[Stored records]

===============

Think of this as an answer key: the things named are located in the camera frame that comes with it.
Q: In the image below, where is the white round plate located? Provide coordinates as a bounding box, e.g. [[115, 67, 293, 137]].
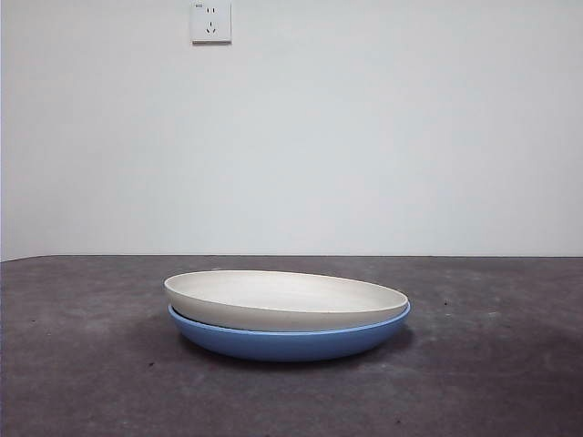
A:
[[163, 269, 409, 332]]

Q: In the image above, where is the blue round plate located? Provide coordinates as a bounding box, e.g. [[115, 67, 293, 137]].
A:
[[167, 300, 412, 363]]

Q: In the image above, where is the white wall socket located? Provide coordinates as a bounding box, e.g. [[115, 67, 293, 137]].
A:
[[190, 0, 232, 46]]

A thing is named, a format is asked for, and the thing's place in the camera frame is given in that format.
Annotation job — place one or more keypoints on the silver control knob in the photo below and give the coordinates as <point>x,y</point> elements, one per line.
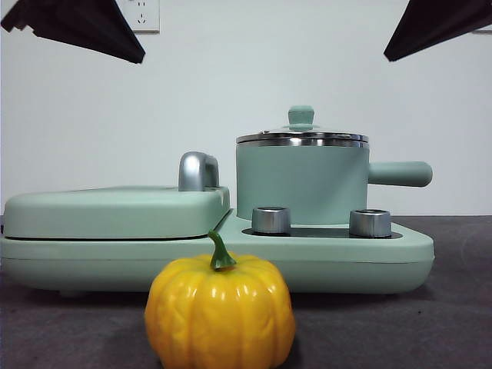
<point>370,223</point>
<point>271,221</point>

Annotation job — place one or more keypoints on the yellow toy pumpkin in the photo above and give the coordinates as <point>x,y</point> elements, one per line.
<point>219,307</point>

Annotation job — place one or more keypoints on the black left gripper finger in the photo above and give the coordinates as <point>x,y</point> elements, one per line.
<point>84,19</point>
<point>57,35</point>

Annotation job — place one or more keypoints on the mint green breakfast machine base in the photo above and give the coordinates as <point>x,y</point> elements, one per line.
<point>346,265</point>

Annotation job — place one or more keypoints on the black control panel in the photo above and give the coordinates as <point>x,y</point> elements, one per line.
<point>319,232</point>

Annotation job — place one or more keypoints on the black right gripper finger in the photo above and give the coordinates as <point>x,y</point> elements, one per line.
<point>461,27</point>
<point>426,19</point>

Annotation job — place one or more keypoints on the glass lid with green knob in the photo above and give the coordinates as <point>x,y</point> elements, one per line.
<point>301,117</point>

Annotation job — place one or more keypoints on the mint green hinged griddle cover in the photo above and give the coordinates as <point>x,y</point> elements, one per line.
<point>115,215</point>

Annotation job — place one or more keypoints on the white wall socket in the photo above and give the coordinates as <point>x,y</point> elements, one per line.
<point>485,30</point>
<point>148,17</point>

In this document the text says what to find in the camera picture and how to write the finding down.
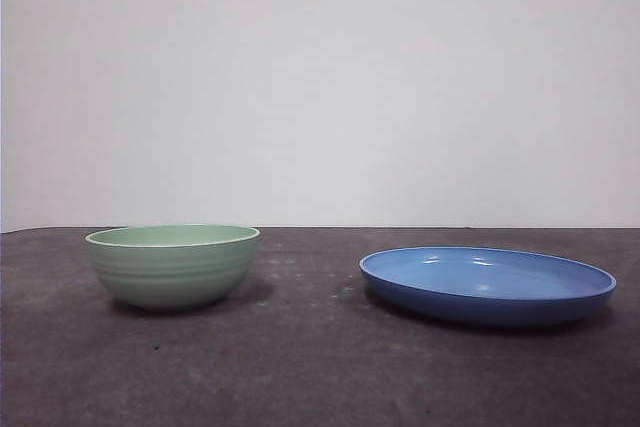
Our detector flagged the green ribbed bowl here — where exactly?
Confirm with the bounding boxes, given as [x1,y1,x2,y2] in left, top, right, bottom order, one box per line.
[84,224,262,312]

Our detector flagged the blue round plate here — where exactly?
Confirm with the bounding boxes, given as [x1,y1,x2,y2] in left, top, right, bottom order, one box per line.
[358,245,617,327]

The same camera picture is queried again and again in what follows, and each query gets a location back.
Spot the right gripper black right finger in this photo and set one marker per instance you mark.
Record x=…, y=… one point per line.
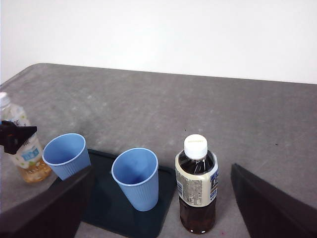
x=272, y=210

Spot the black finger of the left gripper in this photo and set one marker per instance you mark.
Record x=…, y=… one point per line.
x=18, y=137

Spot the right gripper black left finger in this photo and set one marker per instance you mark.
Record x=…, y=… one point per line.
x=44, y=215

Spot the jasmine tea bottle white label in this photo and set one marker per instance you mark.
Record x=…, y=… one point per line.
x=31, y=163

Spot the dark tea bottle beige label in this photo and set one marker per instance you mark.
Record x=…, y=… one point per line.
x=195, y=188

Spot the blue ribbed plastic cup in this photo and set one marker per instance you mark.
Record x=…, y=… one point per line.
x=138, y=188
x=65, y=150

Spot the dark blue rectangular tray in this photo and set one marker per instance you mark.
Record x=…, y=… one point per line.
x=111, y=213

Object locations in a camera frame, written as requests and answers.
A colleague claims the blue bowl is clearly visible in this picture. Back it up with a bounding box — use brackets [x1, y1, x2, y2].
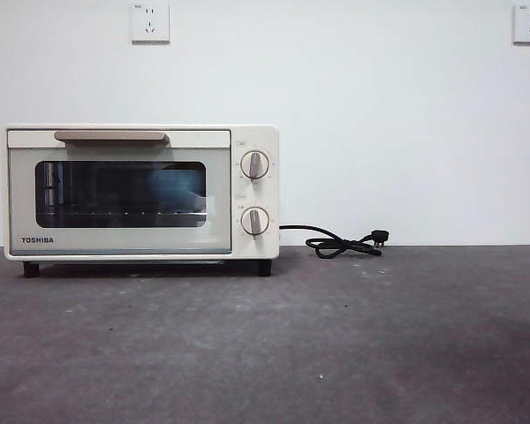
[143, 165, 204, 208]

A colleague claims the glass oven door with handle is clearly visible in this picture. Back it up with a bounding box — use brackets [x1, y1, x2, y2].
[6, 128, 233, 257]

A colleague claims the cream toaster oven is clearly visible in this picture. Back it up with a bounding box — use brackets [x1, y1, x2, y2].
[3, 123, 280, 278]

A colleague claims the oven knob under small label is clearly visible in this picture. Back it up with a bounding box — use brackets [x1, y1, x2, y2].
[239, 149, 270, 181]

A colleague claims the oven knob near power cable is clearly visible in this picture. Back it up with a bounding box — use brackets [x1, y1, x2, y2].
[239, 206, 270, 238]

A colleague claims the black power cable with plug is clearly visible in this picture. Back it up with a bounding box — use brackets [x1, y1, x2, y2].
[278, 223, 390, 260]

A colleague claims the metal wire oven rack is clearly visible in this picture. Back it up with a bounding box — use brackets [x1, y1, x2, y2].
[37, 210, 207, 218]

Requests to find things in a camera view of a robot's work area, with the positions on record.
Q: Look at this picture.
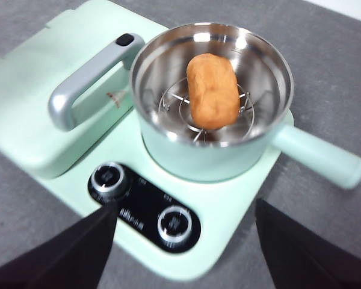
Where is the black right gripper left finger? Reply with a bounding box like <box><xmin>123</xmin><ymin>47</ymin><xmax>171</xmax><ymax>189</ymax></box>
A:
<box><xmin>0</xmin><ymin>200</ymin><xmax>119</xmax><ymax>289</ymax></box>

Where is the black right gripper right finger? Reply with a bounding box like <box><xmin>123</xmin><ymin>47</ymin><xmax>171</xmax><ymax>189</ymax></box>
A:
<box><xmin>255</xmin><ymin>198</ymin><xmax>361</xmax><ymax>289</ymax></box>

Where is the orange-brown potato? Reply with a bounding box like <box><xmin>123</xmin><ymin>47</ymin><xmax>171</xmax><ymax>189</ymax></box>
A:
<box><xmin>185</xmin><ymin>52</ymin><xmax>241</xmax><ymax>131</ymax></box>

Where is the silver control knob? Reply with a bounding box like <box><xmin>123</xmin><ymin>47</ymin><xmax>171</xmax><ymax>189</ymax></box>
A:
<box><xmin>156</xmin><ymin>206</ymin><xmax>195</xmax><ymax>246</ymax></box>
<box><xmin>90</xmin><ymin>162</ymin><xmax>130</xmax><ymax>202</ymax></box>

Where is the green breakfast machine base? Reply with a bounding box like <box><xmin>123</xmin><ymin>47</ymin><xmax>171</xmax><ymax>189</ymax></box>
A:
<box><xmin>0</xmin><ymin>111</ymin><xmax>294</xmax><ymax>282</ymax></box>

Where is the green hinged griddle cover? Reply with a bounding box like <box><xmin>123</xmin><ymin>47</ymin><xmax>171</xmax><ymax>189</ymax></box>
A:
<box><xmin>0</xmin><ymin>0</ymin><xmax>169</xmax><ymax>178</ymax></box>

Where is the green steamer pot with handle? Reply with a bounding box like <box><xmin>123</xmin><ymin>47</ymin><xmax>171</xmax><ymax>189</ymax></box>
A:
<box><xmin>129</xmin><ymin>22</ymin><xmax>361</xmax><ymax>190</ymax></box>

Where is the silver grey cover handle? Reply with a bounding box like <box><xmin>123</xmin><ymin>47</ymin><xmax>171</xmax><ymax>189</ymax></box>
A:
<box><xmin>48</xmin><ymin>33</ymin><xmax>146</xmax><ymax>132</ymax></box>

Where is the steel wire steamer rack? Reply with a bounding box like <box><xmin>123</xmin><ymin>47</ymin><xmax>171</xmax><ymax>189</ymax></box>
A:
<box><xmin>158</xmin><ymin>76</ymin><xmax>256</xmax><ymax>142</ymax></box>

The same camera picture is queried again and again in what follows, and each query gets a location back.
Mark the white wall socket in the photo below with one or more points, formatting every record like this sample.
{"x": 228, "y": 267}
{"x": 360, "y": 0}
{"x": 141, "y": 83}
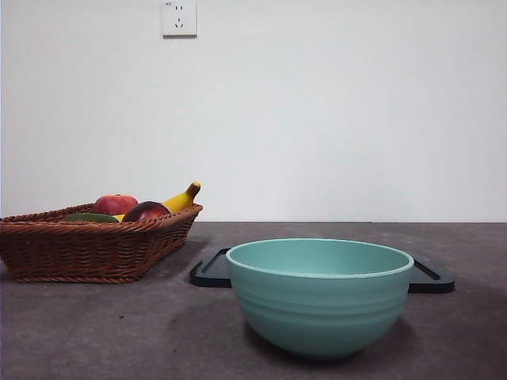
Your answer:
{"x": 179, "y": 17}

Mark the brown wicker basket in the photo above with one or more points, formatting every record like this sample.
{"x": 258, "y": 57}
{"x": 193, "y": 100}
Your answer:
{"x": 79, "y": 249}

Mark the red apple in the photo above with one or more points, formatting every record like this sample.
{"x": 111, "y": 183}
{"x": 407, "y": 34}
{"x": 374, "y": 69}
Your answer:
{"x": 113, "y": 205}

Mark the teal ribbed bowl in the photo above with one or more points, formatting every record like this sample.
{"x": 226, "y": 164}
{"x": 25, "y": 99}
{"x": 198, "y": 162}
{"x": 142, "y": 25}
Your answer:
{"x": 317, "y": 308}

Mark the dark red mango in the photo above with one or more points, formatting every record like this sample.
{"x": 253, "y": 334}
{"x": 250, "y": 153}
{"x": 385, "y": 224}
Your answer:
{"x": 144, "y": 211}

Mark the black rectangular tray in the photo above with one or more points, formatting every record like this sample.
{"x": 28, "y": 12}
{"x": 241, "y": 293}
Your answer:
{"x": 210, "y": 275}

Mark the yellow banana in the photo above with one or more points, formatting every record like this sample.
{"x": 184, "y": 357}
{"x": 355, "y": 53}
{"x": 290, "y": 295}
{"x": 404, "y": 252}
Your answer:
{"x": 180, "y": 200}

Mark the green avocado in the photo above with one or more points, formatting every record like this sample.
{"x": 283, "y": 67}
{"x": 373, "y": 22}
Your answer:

===============

» What you need to do: Include the first line of the records, the line containing "<point>370,223</point>", and every line between them, repeated exactly. Skip the pictures.

» Expected answer:
Think of this as an answer key: the things named are located in the camera frame that comes with it.
Q: In the image below, where is the white round plate located? Provide coordinates as a bounding box, e.g. [[115, 67, 293, 137]].
A:
[[163, 269, 409, 332]]

Q: In the image above, where is the blue round plate located? Provide coordinates as a bounding box, e.g. [[115, 67, 293, 137]].
A:
[[167, 300, 412, 363]]

Q: In the image above, where is the white wall socket located? Provide coordinates as a bounding box, e.g. [[115, 67, 293, 137]].
A:
[[190, 0, 232, 46]]

A thing is named, a format is asked for, and the thing's place in the camera frame is given in that format.
Annotation job — place one or more keypoints on the silver control knob in the photo below and give the coordinates as <point>x,y</point> elements, one per line.
<point>370,223</point>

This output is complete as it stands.